The last day was strategy sessions with Yang Wei and Mr Yuan. Launching our brand in this new market will be like going fishing, they said. We joked that we ought to go with a boat and a net.
In the end there were a few things I never got used to in China, like the way no one stands in line. You must assert yourself to get to, let's say, the water-cooler. Or the smoking in restaurants. There were times when I'd inhale deeply after a particularly spicy bite, only to be suffocated and overwhelmed by the smoky air. But these things are minor compared with the positive things, chief among them the warmth of Yang Wei, all of her family, her employees, and most everyone we met. Even though wages are lower in China than in Canada, and the cost of living is perhaps almost as high, the people we saw, everywhere we met, seemed as happy.
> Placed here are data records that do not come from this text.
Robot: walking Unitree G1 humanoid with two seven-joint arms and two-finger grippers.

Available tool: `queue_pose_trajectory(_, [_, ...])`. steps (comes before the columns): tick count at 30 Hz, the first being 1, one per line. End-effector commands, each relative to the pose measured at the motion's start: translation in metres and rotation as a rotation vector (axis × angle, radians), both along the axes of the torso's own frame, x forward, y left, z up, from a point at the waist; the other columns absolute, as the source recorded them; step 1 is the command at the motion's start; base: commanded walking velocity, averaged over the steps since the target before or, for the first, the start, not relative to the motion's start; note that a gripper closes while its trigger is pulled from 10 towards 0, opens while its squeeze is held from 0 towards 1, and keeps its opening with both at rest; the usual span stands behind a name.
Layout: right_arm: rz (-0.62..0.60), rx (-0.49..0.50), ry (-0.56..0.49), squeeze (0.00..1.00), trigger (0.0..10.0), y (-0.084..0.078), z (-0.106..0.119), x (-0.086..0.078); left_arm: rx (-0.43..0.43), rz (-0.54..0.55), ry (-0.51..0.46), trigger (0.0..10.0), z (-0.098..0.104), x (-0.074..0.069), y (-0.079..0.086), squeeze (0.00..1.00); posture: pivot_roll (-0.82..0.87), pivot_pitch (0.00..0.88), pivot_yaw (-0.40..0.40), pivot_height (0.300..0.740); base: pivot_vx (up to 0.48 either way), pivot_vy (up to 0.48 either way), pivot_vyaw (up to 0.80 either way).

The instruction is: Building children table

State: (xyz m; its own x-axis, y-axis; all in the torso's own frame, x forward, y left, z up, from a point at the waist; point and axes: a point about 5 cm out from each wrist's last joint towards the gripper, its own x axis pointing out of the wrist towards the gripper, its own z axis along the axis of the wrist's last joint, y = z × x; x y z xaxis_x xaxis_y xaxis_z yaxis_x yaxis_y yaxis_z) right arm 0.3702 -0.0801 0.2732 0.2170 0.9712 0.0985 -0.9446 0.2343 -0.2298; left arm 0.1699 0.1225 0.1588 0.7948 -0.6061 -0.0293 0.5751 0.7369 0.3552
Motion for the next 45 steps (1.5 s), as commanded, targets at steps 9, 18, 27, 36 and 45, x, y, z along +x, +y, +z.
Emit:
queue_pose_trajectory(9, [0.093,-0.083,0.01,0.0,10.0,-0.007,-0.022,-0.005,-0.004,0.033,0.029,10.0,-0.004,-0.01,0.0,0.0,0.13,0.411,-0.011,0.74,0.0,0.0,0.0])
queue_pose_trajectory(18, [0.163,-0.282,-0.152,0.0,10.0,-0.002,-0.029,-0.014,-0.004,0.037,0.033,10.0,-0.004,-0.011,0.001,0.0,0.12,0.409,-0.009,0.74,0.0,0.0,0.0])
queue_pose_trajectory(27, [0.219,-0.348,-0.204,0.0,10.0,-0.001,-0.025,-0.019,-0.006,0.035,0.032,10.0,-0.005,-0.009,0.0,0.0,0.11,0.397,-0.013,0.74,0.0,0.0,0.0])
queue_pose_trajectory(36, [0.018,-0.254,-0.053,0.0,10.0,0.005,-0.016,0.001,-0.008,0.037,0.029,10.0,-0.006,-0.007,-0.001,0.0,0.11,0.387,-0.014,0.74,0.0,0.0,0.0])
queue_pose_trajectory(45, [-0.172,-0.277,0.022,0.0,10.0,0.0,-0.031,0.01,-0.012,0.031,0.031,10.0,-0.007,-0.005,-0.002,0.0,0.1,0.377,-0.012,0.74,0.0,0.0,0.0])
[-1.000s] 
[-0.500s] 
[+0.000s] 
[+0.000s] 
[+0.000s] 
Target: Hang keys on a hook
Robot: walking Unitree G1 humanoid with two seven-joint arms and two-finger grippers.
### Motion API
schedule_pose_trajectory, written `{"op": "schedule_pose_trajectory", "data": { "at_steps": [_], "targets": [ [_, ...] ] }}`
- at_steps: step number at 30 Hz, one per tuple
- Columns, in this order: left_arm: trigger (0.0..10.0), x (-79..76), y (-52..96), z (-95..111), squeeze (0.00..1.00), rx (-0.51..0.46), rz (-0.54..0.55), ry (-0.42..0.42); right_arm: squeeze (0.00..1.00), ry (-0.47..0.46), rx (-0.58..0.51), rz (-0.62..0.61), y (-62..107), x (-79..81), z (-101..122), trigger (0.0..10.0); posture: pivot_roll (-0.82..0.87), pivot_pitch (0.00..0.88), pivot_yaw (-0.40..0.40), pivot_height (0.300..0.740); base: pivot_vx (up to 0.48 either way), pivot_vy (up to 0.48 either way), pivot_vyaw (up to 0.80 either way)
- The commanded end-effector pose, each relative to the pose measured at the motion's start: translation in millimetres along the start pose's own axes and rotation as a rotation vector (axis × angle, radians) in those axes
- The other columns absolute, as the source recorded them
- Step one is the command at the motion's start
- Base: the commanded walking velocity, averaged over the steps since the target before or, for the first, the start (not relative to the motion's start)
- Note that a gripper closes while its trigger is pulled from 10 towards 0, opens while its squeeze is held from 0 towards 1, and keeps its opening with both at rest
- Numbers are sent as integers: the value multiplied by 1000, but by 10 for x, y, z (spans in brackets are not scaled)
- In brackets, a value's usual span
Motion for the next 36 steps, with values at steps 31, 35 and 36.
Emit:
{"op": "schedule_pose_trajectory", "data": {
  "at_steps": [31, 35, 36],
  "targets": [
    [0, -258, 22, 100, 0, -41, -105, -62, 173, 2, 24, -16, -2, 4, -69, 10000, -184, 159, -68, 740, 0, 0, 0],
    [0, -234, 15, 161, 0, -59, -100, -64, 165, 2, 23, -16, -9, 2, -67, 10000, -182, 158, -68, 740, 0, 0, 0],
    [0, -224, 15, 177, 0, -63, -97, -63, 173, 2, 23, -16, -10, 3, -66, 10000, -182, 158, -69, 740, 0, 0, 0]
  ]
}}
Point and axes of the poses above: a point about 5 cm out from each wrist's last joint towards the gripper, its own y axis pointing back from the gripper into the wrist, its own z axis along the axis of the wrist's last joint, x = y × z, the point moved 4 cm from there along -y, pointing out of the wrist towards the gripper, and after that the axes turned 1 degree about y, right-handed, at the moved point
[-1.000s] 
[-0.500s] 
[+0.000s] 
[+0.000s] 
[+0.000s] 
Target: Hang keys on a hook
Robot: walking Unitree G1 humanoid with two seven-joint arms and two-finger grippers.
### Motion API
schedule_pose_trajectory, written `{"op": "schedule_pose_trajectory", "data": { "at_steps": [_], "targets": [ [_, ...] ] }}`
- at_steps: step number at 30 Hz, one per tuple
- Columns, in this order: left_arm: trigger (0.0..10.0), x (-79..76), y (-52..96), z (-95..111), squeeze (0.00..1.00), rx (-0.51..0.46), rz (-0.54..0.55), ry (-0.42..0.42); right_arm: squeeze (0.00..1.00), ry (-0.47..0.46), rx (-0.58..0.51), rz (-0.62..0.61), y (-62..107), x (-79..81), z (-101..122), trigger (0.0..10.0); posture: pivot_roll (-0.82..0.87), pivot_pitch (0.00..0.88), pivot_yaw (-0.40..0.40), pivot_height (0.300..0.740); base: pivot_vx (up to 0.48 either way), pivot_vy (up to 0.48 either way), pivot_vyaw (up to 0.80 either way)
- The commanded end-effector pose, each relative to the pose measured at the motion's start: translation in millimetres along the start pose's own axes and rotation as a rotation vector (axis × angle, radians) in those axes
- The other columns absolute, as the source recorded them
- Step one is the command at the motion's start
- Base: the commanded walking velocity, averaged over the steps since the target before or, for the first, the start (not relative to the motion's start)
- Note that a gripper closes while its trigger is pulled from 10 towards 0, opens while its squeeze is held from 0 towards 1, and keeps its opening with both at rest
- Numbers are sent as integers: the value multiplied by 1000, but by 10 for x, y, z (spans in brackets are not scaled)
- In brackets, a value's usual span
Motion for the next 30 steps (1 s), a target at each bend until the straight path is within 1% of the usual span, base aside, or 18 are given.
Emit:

I was warned before I left Canada to only go shopping with Li, as I was likely to pay more if without a translator. In fact, when I wandered out to find an internet cafe, but failing that entered a small print shop and asked to use a computer, not only was I graciously allowed, but my money was refused.
It will require a significant investment to establish our brand here, especially in a burgeoning, not yet established category where we need to educate our potential customers. Myself and other representatives from Summerhill will have to come here multiple times per year, especially in this initial phase. And as we cannot quite afford a trawler, there are no guarantees that our fishing expedition will be successful. But we are fortunate to have great partners, and to have a great batch of stories to tell with a twenty year history. It is a golden (and red) opportunity.
No plans for more right now, but we'll see how things go, and there may be more when there is more to tell.